A particular feature of the arrangement of figures 1 and 2 is the provision of a textile layer 3 disposed between the current collector plate 4 and the end plate 2. The textile layer 3 is generally provided to assist in water transport away from the gas diffusion layer 13. The textile layer 3 is generally characterized as a layer of material which is manufactured from fibres which are woven or otherwise overlaid relative to one another in a manner which leaves open spaces (which may be referred to as interstitial spaces, or pores) between fibres, The interstitial spaces allow air transport through the layer 3 (i.e. transverse to the plane of the layer), but each fibre is formed of strands of material that are capable of wicking water through the material, both transverse to the plane of the layer and along / in the plane of the layer.

A preferred textile layer 3 is a cloth, or woven or knitted fabric. One preferred textile is linen, e.g. a textile woven from flax. Other options more generally include any textile formed from cellulosic fibres such as cotton or hemp. The fibres used to make the textile are preferably spun threads (e.g. yarn) as this provides an ideal substrate which lowers or breaks the surface tension of water thereby enabling the wicking of water through and along the fibres, and thereby through and along the textile layer. The formation of the textile by fibres woven or otherwise overlaid relative to one another provides pores or interstitial spaces allowing good transport of air or other gaseous medium through the textile layer from one face to the other. The fibres are preferably hydrophilic in nature.

Preferably, the textile layer 3 is formed from natural fibres, but synthetic fibres or blended yarns may also be considered.

In some exemplary arrangements, the textile layer 3 has a warp thread count in the range 17 to 22 threads per centimetre and a weft thread count in the range 20 to 26 threads per centimetre.

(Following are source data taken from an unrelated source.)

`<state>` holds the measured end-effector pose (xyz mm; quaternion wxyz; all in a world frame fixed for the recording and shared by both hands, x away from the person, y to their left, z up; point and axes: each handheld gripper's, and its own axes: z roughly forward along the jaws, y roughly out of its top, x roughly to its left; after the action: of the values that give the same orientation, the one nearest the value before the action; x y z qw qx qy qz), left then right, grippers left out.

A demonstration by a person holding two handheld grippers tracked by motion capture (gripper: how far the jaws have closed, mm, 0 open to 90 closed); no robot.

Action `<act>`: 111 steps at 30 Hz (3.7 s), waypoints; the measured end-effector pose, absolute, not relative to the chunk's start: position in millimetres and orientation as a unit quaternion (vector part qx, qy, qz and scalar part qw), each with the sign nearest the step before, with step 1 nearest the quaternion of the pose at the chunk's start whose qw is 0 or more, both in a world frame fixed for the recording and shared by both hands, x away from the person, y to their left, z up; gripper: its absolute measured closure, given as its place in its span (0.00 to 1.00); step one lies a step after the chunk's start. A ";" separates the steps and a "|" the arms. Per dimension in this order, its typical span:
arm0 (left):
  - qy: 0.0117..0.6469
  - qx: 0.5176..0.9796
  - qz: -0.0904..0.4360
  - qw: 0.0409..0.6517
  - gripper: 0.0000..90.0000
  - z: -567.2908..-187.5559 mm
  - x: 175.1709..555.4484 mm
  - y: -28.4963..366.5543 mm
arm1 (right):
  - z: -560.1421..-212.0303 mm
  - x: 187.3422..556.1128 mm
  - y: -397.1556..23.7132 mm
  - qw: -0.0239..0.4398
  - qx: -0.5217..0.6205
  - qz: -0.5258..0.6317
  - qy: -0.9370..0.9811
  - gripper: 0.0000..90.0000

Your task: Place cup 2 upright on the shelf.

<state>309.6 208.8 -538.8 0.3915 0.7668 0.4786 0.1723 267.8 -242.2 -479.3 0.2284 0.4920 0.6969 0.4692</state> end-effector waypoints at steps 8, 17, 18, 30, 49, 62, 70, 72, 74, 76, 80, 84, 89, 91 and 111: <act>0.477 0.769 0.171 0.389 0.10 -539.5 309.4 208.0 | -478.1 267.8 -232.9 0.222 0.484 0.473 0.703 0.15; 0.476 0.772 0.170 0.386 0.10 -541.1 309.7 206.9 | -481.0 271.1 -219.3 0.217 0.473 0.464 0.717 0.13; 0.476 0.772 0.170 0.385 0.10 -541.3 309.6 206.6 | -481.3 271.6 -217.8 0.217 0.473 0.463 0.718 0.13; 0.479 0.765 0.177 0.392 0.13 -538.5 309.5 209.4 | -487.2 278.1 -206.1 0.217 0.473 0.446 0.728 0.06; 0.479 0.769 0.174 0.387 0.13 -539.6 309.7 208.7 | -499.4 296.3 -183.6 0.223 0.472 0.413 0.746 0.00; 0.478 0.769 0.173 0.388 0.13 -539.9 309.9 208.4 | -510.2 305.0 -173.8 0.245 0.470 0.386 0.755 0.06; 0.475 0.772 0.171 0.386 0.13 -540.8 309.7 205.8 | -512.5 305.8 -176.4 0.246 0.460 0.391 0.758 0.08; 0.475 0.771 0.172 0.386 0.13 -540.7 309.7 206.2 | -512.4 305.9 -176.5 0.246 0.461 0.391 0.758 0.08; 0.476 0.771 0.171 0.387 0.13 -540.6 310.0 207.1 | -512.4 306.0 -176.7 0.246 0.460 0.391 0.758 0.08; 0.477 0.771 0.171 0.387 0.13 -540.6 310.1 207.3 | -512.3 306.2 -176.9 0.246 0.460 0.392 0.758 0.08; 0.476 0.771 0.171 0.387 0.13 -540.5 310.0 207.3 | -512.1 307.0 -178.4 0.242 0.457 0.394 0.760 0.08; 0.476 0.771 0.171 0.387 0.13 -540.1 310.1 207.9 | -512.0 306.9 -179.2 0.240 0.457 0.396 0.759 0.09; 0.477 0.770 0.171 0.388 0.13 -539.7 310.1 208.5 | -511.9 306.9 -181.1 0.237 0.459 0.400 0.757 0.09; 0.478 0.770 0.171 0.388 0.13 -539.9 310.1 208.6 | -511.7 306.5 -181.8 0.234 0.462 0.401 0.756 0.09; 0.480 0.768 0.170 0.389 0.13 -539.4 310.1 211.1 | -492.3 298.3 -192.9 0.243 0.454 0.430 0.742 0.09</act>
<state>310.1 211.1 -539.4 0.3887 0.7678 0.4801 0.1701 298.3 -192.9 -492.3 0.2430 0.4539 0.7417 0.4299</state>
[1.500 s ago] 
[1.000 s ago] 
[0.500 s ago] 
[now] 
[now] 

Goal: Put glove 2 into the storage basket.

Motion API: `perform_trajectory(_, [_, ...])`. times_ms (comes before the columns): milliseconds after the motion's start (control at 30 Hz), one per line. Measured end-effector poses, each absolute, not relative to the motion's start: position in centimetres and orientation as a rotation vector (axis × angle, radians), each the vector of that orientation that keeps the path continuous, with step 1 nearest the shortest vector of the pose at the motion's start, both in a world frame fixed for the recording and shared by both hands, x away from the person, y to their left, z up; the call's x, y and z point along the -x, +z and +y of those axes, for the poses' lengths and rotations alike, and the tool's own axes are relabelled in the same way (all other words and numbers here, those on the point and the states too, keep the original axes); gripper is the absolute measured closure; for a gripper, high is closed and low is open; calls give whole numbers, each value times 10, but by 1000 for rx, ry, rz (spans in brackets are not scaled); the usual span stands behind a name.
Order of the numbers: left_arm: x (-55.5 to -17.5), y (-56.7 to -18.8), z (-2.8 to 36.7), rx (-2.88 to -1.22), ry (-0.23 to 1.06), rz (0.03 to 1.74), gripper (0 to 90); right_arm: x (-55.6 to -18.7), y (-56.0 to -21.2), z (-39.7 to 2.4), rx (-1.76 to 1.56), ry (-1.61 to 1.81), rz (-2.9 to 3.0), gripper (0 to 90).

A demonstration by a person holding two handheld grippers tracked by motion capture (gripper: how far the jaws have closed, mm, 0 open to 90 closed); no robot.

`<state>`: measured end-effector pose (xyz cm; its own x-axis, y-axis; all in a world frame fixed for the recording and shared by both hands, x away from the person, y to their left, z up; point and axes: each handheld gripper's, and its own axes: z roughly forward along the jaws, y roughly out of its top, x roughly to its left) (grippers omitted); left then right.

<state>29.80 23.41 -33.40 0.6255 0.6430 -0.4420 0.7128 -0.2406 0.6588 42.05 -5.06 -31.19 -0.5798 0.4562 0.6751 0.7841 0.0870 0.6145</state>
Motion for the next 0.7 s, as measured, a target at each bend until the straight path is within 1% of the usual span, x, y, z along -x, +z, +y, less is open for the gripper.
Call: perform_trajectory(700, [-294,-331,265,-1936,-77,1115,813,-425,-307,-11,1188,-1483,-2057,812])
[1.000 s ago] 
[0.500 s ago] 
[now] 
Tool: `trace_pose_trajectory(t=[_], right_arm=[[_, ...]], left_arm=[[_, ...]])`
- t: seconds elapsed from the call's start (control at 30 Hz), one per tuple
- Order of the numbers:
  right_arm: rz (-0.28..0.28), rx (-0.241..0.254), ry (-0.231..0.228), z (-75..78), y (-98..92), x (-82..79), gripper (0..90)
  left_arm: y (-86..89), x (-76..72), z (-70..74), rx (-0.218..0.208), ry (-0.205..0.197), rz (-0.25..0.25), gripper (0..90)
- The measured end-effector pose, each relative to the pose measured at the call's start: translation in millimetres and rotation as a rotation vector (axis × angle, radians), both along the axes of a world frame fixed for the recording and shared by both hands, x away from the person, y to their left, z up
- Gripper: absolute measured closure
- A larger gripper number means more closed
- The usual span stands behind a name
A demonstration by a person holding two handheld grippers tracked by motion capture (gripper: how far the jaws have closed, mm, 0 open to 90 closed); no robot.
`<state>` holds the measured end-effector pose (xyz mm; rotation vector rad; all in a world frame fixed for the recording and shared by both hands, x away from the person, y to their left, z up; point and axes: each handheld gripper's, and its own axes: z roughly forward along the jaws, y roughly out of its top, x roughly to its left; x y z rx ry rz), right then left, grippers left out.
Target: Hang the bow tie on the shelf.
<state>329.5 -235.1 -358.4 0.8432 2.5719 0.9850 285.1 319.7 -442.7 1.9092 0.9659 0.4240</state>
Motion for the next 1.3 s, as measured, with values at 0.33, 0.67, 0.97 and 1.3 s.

The textile layer 3 may be comprised of threads having diameters between 180 and 600 microns. More particularly, the textile layer may comprise weft threads of diameter in the range 180 to 500 microns, and warp threads of diameter in the range 200 to 600 microns.

The textile layer may comprise pores defined between the individual threads having a pore size (e.g. a pore diameter measured in the plane of the textile) of between 120 and 350 microns. More particularly, the pores may be generally rectangular or square and have a pore size of 120 to 400 microns between weft threads and a pore size of 200 to 350 microns between warp threads.

If a woven textile is used, the textile layer 3 may comprise any suitable weave pattern, which can include a basket style weave.

In the arrangement of figure 2, the textile layer 3 is disposed between the current collector plate 4 and the end plate 2, both of which have axially aligned apertures 8, respectively shown by reference numerals 20 and 21. With reference to figure 3, it can be seen that water droplets 30 forming in the apertures 20 without the presence of the textile layer 3 may tend to accrete and block or substantially occlude the apertures 20 which would have a detrimental effect on transport of oxygen to the cathode diffusion layer 13. However, the textile layer 3, being formed of many fibres each of which has a wicking property, tends to break the surface tension of water droplets forming in the apertures 20, 21 and absorb the water, thereby transporting the water both through the plane of the textile layer 3 as indicated by arrow 32 and along the plane of the textile layer, as indicated by the arrow 31. The upper surface 33 of the textile layer 3 (i.e. the surface distal from the gas diffusion layer 13) provides an evaporation surface for egress of water vapour via aperture 21.

At the same time, the separation of the individual fibres in the textile layer ensures that the layer remains breathable for air to pass through it.

The water that is soaked up by the textile layer may also be transported laterally (in the plane of the layer) to the peripheral edges of the textile layer 3 as visible in figure 1 and can also be evaporated from there. To assist this, the textile layer 3 could be oversized compared to the plates 2 and 4 to emerge therefrom and allow a larger surface area for evaporation.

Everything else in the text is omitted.